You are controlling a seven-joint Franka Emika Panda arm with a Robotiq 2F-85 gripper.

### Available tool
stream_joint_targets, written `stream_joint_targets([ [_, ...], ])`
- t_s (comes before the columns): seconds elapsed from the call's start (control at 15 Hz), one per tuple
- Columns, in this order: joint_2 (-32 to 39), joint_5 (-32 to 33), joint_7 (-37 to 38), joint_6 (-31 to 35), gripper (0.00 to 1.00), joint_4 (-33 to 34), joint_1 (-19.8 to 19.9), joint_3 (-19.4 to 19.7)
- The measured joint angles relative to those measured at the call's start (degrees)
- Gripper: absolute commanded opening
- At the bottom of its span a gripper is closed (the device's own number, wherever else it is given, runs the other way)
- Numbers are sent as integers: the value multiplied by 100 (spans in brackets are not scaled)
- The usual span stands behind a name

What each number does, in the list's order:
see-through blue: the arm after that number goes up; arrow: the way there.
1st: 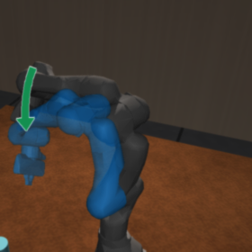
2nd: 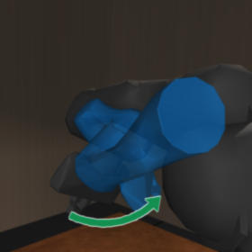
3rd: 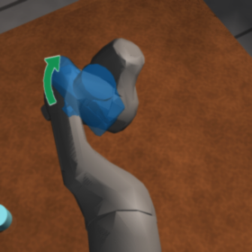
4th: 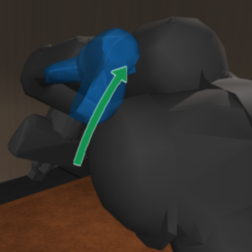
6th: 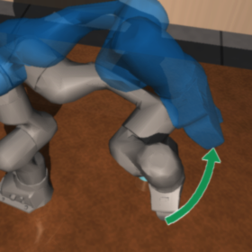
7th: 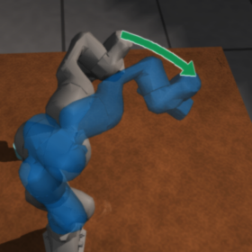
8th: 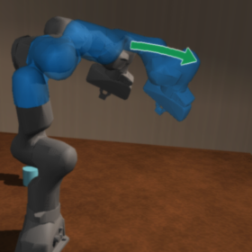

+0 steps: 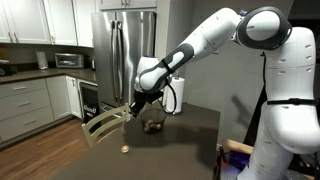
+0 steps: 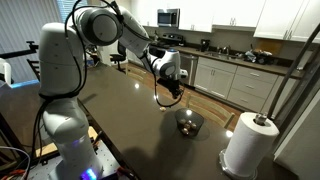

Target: Move the basket to the right, pick up all the objects from the table and put them in the basket

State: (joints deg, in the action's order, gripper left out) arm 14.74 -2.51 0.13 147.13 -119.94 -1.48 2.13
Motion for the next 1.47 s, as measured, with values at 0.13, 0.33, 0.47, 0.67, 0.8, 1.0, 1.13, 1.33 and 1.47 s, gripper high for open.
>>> stream_joint_targets([
  [0.13, -51, 0, 135, 0, 9, -41, 10, 76],
  [0.33, -95, -3, 350, 0, 9, -111, 68, 139],
  [0.47, -106, -5, 486, 0, 9, -161, 85, 190],
  [0.67, -126, -16, 655, 17, 9, -256, 140, 217],
  [0.8, -130, -27, 774, 61, 9, -312, 163, 250],
  [1.0, -140, -48, 928, 188, 9, -408, 226, 283],
  [1.13, -143, -64, 1016, 233, 9, -446, 267, 322],
  [1.33, -150, -154, 1067, 311, 9, -510, 343, 368],
  [1.47, -155, -220, 1076, 384, 8, -554, 387, 397],
])
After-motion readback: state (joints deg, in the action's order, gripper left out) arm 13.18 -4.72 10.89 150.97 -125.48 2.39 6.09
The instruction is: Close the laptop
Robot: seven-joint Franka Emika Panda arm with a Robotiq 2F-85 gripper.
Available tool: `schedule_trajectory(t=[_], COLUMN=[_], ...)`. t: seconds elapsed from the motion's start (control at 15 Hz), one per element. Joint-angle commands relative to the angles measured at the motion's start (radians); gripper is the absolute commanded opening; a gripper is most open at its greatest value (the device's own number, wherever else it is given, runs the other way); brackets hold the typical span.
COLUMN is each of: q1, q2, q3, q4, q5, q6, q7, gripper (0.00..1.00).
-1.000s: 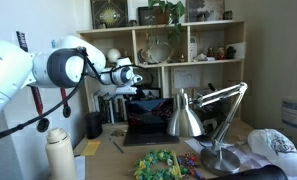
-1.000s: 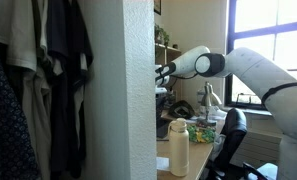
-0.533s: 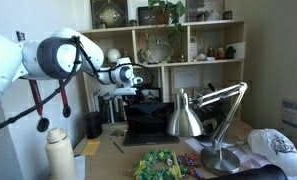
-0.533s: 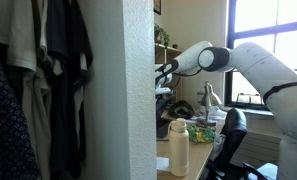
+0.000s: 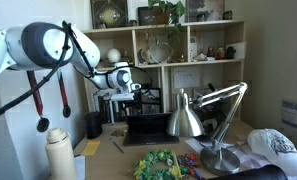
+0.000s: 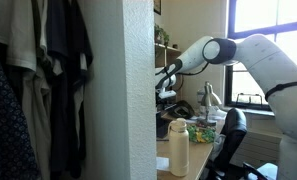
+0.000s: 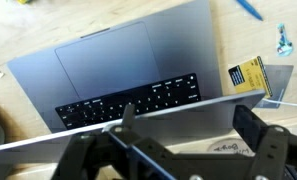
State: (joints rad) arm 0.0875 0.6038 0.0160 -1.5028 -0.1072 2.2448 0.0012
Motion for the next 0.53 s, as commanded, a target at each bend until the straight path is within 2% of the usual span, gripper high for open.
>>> schedule_trajectory(t=[0.0, 0.33, 0.47], q1=[0.021, 0.044, 0.056], q2=[-0.096, -0.115, -0.113], q3=[-0.015, -0.048, -0.066], q4=[-0.153, -0.269, -0.302], q5=[-0.043, -0.104, -0.132], q6=[0.029, 0.187, 0.204], q7=[0.029, 0.124, 0.156], gripper=[1.00, 1.00, 1.00])
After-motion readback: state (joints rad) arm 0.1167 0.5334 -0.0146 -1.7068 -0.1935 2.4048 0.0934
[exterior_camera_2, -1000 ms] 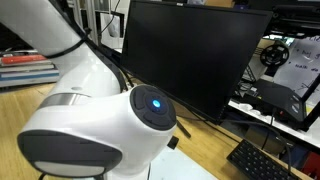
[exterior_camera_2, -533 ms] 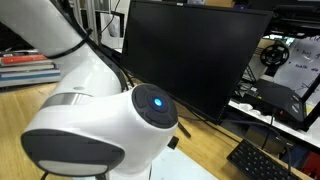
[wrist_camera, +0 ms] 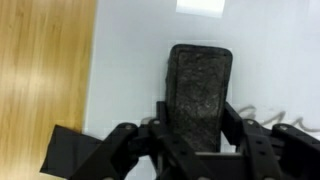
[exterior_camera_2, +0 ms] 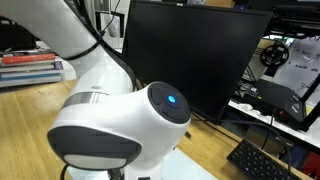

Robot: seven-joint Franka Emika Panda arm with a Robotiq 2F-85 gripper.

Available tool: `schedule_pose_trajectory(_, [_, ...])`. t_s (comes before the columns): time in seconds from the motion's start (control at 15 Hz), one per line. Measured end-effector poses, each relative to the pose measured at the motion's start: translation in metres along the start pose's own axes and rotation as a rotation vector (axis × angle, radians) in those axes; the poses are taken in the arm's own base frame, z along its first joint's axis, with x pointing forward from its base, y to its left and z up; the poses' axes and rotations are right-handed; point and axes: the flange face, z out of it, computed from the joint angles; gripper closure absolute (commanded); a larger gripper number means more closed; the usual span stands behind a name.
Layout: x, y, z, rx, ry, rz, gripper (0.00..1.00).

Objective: Pick up the duster and rub the white object

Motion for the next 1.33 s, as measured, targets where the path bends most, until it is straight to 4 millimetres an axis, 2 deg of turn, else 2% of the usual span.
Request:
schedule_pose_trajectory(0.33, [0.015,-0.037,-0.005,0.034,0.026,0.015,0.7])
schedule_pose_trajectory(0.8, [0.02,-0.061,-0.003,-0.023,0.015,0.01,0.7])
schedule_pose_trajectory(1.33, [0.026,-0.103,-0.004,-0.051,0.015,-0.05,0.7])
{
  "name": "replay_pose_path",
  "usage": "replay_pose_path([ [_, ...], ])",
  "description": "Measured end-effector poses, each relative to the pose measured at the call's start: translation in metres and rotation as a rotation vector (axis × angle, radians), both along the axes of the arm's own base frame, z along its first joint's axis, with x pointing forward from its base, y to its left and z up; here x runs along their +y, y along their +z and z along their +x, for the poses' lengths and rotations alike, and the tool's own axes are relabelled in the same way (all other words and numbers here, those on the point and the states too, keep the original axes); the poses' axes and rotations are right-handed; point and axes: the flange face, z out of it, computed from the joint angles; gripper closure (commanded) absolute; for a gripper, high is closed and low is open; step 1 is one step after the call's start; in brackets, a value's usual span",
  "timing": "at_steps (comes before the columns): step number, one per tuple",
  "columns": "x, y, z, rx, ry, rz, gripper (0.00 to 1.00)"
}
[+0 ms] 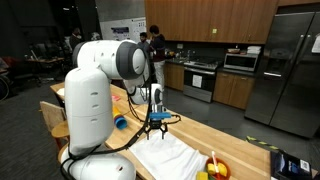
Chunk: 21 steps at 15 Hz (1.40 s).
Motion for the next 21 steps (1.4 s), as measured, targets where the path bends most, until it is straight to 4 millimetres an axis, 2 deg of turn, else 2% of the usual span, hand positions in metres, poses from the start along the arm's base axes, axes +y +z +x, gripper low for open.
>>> replay_pose_path([
  [6,0.054,-0.024,0.002,-0.222,0.129,0.237,0.0],
  [10,0.088,-0.028,0.003,-0.304,0.06,0.424,0.0],
  [21,0.088,-0.029,0.006,-0.307,0.052,0.442,0.0],
])
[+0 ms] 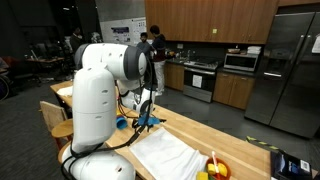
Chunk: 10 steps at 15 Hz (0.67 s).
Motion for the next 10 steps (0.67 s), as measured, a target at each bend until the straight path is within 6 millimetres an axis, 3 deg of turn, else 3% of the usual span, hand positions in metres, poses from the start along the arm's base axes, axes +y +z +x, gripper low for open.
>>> replay_pose_path([
  [6,0.019,-0.015,0.003,-0.043,-0.008,0.016,0.0],
  [10,0.062,-0.025,0.003,-0.031,0.004,0.085,0.0],
])
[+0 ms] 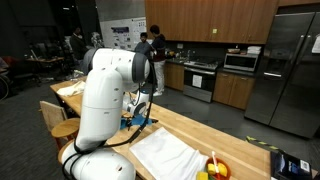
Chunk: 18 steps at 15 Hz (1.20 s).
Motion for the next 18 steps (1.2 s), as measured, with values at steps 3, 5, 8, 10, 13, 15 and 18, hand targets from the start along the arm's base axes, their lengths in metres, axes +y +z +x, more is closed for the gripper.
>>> replay_pose_path([
  [3,0.037,-0.003,-0.003,0.017,0.038,0.051,0.0],
  [5,0.053,0.0,-0.003,-0.009,0.064,0.063,0.0],
  [8,0.065,0.007,0.0,-0.108,0.09,0.054,0.0],
  [10,0.069,0.01,0.001,-0.177,0.093,0.045,0.0],
  [13,0.071,0.009,-0.001,-0.254,0.08,0.045,0.0],
  [15,0.072,0.004,-0.002,-0.288,0.059,0.056,0.0],
  [18,0.071,-0.005,-0.002,-0.337,0.008,0.087,0.0],
])
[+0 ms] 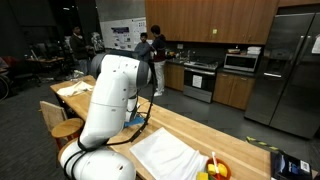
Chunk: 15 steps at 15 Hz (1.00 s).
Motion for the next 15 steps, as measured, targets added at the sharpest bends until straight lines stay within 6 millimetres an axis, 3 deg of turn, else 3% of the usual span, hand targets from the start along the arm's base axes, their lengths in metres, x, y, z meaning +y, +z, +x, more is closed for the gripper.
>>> replay_pose_path([
  [9,-0.01,-0.022,0.003,-0.068,-0.087,0.097,0.0],
  [15,-0.004,-0.025,0.005,-0.094,-0.032,0.109,0.0],
])
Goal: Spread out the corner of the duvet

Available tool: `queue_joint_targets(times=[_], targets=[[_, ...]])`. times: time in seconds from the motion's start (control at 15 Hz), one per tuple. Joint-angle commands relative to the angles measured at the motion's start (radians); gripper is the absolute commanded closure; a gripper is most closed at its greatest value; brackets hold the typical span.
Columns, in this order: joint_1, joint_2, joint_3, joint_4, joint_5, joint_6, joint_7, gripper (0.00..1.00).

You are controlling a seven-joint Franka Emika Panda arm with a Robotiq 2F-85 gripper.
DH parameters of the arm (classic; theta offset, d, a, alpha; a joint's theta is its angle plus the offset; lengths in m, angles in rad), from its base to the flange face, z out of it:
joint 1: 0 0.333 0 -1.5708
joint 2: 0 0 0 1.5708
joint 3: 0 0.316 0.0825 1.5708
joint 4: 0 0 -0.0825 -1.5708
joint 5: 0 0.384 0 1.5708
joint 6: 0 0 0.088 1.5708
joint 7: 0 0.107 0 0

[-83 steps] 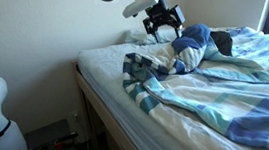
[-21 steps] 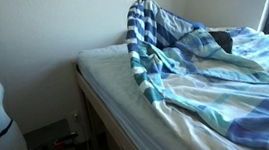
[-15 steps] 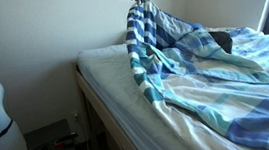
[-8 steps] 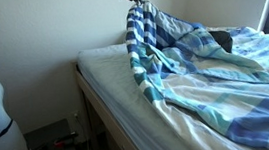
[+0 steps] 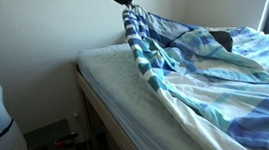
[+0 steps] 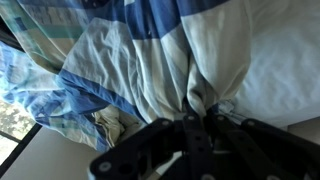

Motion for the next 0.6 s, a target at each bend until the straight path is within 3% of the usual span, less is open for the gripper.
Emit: queue_joint_targets(times=[0.0,0.53], targets=[[0.022,-0.079,0.014,-0.082,0.031,-0.004,-0.034,0.98],[0.101,-0.234,0.018,-0.276,0.14,-0.024,-0.087,0.98]])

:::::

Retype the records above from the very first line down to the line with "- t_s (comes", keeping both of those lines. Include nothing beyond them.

You are controlling a seven-joint Franka Emika Panda arm with a Robotiq 2F-85 gripper.

### Available tool
stream_joint_targets, written `stream_joint_targets([ [_, ...], ])`
- t_s (comes before the columns): seconds elapsed from the call's start (control at 15 Hz), one per tuple

No more work is needed on this exercise.